Florence Nightingale, the most famous female Victorian after Queen Victoria, is known for her commitment to nursing, especially in the Crimean War. She rebelled against convention to become a nurse at a time when nursing was seen as a lowly job, not suitable for ‘ladies’. She broke convention in another less well-known, but much more significant way too. She was a mathematician – the first woman to be elected a member of the Royal Statistical Society. She also pioneered the use of pictures to present the statistical data that she collected about causes of war deaths and issues of sanitation and health. What she did was an early version of the current Big Data revolution in computer science.
Soldiers were dying in vast numbers in the field hospital she worked in, not directly from their original wounds but from the poor conditions. But how do you persuade people of something that (at least then) is so unintuitive? Even she originally got the cause of the deaths wrong, thinking they were due to poor nutrition, rather than the hospital conditions as her statistics later showed. Politicians, the people with power to take action, were incapable of understanding statistical reports full of numbers then (and probably now). She needed a way to present the information so that the facts would jump out to anyone. Only then could she turn her numbers into life-saving action. Her solution was to use pictures, often presenting her statistics as books of pie charts and circular histograms.

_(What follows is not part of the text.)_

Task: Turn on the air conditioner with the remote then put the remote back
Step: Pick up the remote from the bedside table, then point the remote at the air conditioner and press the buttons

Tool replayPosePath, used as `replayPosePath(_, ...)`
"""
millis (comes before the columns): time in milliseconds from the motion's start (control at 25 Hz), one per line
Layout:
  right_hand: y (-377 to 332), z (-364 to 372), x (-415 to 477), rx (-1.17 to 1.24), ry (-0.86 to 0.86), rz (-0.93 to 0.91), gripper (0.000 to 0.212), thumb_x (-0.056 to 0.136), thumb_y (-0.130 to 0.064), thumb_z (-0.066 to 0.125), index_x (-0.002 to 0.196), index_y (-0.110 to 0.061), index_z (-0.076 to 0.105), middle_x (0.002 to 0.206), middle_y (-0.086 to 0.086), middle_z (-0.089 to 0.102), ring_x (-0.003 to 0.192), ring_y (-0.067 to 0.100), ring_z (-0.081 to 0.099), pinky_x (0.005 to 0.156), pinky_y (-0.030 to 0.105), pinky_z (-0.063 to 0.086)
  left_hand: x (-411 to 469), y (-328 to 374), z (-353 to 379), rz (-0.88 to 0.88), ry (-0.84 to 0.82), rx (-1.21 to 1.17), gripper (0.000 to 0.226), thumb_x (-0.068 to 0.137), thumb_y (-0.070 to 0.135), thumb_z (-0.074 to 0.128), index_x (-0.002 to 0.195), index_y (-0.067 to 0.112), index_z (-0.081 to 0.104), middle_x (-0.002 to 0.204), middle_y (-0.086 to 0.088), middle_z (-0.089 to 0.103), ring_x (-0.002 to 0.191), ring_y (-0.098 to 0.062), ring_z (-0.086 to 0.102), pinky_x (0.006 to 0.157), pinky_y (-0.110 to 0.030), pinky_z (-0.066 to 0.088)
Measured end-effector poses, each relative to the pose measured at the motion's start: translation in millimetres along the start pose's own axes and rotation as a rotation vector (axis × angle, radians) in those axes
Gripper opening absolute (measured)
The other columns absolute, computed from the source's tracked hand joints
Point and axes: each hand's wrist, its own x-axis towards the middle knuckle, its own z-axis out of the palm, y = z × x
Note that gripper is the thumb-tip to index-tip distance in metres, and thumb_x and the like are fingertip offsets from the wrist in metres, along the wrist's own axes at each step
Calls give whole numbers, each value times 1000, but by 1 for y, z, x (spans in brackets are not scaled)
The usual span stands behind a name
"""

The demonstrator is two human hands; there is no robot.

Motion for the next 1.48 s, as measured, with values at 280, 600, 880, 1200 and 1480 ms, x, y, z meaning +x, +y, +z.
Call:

Whilst she didn’t invent them, Florence Nightingale certainly was responsible for demonstrating how effective they could be in promoting change, and so subsequently popularising their use. She undoubtedly saved more lives with her statistics than from her solitary rounds at night by lamplight.
Big Data is now a big thing. It is the idea that if you collect lots of data about something (which computers now make easy) then you (and computers themselves) can look for patterns and so gain knowledge and, for people, ultimately wisdom from it. Florence Nightingale certainly did that. Data visualisation is now an important area of computer science. As computers allow us to collect and store ever more data, it becomes harder and harder for people to make any sense of it all – to pick out the important nuggets of information that matter. Raw numbers are little use if you can’t actually turn them into knowledge, or better still wisdom. Machine Learning programs can number crunch the data and make decisions from it, but its hard to know where the decisions came from. That often matters if we are to be persuaded. For humans the right kind of picture for the right kind of data can do just that as Florence Nightingale showed.
‘The Lady of the Lamp’: more than a nurse, but also a remarkable statistician and pioneer of a field of computer science…a Lady who made a difference by rebelling with a cause.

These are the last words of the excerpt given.